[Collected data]
——
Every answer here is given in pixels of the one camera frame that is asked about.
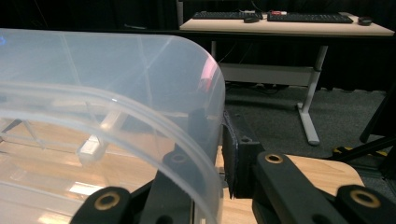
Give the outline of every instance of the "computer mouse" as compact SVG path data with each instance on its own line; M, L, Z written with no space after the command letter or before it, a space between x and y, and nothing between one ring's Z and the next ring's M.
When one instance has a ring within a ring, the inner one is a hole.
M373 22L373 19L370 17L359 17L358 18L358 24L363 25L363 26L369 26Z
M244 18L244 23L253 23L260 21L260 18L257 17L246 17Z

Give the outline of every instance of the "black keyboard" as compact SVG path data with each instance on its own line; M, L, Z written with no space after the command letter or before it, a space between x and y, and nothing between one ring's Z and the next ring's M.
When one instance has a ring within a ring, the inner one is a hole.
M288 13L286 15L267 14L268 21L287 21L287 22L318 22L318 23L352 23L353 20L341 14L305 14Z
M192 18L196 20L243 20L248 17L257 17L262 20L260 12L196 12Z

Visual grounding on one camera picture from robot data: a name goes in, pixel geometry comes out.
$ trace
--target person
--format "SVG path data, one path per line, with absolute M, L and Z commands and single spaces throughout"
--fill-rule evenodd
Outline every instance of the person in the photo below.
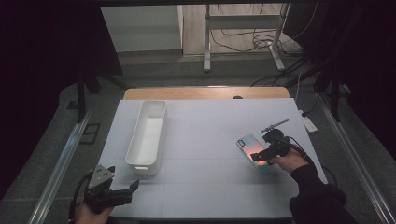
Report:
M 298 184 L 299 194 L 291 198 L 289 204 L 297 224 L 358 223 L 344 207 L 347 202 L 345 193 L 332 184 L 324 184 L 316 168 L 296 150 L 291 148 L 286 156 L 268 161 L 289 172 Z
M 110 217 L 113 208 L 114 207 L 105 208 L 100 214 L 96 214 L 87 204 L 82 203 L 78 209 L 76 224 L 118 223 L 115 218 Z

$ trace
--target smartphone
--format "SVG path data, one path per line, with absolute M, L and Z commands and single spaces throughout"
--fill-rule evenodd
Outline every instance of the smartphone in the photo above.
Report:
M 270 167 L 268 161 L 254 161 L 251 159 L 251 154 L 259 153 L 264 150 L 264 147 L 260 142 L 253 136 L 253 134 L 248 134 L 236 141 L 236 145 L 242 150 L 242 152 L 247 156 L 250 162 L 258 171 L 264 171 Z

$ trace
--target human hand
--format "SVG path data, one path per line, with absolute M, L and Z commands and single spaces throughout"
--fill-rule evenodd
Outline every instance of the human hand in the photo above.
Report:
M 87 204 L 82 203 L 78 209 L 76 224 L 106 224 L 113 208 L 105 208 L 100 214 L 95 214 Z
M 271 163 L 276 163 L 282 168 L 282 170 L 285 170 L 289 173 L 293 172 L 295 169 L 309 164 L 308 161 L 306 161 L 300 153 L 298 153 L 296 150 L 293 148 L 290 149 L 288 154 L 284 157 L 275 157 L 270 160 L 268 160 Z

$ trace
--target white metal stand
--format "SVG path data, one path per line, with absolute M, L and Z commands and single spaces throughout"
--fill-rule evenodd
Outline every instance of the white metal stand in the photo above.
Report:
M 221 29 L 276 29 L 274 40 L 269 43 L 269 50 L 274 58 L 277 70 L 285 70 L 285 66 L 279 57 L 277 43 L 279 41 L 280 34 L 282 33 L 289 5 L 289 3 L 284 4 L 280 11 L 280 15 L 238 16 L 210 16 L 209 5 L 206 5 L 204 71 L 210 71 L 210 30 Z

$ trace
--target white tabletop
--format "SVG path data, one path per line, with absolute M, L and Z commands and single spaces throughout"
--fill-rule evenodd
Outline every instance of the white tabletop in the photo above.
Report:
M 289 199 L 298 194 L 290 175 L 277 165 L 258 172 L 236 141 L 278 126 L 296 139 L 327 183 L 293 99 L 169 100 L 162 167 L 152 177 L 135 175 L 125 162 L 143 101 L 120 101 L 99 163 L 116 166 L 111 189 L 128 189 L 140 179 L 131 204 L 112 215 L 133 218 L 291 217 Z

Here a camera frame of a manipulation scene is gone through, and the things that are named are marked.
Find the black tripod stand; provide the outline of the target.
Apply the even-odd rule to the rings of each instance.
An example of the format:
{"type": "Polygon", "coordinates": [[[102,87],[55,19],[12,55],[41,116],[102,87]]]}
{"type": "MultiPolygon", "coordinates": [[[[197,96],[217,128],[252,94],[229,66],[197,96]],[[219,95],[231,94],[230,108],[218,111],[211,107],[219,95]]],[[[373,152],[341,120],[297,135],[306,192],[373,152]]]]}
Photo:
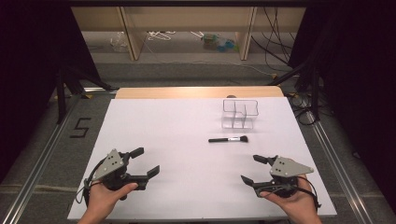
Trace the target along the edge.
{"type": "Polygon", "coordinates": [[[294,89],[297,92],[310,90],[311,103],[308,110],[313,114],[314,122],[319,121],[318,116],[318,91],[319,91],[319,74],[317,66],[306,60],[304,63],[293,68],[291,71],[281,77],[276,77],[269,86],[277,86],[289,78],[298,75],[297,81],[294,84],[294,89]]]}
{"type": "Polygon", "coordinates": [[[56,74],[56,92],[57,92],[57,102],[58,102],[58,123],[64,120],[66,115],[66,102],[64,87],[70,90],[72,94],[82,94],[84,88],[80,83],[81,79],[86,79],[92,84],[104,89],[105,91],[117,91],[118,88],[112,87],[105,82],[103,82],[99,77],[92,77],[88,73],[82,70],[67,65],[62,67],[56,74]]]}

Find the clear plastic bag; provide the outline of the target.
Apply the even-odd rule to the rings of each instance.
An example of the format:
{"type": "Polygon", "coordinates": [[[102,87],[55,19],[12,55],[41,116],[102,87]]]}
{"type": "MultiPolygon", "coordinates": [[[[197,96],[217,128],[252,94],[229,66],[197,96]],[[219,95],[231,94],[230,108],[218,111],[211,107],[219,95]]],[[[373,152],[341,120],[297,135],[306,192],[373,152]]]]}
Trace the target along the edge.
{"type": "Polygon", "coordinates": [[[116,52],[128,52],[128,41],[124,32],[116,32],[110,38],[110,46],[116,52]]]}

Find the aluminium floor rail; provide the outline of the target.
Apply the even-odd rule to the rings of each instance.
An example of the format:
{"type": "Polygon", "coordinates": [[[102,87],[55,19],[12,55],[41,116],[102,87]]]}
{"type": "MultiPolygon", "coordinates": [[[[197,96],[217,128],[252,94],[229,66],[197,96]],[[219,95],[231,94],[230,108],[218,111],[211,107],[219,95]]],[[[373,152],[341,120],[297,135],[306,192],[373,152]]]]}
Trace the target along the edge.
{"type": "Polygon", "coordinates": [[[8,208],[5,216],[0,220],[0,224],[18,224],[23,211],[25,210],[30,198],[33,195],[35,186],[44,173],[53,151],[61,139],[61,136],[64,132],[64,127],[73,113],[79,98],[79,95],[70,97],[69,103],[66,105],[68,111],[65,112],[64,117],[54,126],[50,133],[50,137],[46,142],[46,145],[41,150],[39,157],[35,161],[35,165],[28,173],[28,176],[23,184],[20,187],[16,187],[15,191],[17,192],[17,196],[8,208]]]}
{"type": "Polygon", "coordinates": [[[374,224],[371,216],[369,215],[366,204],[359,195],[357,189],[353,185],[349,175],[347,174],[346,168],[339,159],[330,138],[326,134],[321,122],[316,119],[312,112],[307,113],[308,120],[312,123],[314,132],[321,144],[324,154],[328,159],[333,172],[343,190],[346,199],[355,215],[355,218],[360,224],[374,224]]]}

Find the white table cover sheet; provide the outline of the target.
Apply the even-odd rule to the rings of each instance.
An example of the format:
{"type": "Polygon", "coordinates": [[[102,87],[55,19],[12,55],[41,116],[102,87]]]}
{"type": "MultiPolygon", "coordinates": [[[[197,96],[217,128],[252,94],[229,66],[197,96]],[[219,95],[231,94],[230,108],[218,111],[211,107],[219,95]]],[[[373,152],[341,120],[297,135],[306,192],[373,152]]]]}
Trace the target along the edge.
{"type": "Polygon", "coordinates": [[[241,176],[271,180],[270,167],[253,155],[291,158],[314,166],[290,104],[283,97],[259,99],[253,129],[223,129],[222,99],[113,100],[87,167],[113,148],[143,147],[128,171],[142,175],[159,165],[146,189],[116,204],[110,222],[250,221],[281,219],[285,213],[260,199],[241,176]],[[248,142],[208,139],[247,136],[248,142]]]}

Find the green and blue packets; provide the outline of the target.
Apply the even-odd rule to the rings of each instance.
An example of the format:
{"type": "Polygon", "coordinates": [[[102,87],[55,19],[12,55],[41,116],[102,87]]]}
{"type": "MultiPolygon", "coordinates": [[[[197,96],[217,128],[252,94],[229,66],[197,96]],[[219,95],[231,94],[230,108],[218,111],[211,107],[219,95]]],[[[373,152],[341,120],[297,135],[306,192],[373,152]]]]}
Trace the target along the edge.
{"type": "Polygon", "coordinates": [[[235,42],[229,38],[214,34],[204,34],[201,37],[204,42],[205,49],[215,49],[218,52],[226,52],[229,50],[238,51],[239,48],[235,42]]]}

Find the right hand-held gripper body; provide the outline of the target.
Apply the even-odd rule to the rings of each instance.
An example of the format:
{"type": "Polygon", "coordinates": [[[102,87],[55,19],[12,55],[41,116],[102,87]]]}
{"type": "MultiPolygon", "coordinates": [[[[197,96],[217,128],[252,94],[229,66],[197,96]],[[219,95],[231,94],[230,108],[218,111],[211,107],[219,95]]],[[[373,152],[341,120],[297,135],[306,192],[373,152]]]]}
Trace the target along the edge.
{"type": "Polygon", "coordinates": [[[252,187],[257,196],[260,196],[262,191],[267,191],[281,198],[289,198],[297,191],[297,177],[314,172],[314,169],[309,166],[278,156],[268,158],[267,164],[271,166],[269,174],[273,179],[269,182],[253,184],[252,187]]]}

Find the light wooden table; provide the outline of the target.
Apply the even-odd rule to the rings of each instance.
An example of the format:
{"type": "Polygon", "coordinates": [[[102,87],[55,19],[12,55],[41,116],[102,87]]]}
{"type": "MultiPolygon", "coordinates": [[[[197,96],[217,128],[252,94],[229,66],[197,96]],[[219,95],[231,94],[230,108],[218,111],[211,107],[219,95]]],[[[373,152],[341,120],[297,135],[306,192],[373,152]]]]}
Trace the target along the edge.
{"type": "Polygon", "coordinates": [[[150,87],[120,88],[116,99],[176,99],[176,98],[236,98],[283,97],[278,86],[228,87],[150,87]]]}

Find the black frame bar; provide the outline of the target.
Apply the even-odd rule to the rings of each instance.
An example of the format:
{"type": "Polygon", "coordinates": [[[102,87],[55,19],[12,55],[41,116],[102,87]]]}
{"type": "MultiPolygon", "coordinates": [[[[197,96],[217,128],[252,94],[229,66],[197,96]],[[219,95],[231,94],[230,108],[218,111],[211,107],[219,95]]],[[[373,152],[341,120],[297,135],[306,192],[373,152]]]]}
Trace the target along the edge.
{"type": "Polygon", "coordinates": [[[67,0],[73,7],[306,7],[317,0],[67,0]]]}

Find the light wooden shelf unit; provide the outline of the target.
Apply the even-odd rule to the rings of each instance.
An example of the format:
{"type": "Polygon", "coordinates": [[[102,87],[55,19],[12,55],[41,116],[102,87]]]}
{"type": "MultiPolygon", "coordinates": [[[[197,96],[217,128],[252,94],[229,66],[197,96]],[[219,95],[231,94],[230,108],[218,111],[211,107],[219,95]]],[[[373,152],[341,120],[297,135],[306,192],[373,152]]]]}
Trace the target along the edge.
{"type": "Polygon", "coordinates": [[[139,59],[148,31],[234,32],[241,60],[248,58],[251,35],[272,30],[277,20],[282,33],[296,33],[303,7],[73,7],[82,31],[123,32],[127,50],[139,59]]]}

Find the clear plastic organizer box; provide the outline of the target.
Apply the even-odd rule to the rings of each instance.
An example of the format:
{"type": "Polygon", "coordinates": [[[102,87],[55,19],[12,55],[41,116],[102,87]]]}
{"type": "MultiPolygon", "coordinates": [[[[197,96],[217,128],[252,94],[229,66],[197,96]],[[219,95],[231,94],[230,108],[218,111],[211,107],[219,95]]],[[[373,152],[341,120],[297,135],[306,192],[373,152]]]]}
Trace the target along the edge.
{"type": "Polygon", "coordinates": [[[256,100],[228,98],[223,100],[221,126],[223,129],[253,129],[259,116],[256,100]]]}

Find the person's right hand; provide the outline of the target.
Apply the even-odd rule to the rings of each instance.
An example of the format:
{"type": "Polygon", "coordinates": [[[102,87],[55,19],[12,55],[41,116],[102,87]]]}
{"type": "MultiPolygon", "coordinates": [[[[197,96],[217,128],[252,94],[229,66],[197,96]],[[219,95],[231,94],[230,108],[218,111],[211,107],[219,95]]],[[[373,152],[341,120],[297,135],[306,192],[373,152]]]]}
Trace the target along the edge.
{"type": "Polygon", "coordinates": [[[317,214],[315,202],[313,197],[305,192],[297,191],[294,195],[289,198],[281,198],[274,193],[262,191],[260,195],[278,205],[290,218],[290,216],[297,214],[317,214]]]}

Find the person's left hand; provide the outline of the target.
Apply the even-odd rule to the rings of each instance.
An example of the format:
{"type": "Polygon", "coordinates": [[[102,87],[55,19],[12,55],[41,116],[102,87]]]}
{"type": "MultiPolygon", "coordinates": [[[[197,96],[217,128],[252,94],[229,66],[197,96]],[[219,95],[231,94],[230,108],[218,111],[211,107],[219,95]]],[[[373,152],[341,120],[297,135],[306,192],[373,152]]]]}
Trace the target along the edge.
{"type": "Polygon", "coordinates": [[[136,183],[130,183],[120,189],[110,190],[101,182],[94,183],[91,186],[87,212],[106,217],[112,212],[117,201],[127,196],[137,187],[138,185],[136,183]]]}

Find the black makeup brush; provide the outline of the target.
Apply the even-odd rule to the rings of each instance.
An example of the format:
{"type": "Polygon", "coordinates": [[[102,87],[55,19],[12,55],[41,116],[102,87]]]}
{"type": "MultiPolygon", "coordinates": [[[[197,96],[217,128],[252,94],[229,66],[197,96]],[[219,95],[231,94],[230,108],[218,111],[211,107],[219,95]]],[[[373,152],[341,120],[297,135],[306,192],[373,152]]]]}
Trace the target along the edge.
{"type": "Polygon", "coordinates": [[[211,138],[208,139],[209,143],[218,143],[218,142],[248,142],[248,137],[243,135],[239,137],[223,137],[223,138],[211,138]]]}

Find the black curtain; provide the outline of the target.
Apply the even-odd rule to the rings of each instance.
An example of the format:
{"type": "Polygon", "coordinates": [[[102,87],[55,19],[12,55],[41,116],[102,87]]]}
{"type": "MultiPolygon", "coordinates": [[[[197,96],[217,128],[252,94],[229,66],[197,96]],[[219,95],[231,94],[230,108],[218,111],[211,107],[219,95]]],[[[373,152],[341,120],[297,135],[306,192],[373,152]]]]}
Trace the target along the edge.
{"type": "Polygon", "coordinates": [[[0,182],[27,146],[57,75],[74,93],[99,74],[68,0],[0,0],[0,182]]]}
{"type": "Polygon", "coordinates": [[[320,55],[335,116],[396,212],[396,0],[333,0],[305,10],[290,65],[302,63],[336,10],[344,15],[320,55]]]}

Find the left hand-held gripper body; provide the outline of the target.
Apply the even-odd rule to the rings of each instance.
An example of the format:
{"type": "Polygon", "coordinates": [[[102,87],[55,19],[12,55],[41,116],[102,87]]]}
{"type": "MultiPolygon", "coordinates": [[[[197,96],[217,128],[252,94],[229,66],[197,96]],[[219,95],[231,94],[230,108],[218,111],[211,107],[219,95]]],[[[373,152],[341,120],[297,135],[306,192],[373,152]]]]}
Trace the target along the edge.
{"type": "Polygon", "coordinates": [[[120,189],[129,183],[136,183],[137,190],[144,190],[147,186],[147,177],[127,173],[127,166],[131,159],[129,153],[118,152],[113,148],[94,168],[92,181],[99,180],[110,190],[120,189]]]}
——
- [Description of the task]
Check every line of the entries for the string "tabletop". Give only the number of lines that hold it.

- [Exercise solution]
2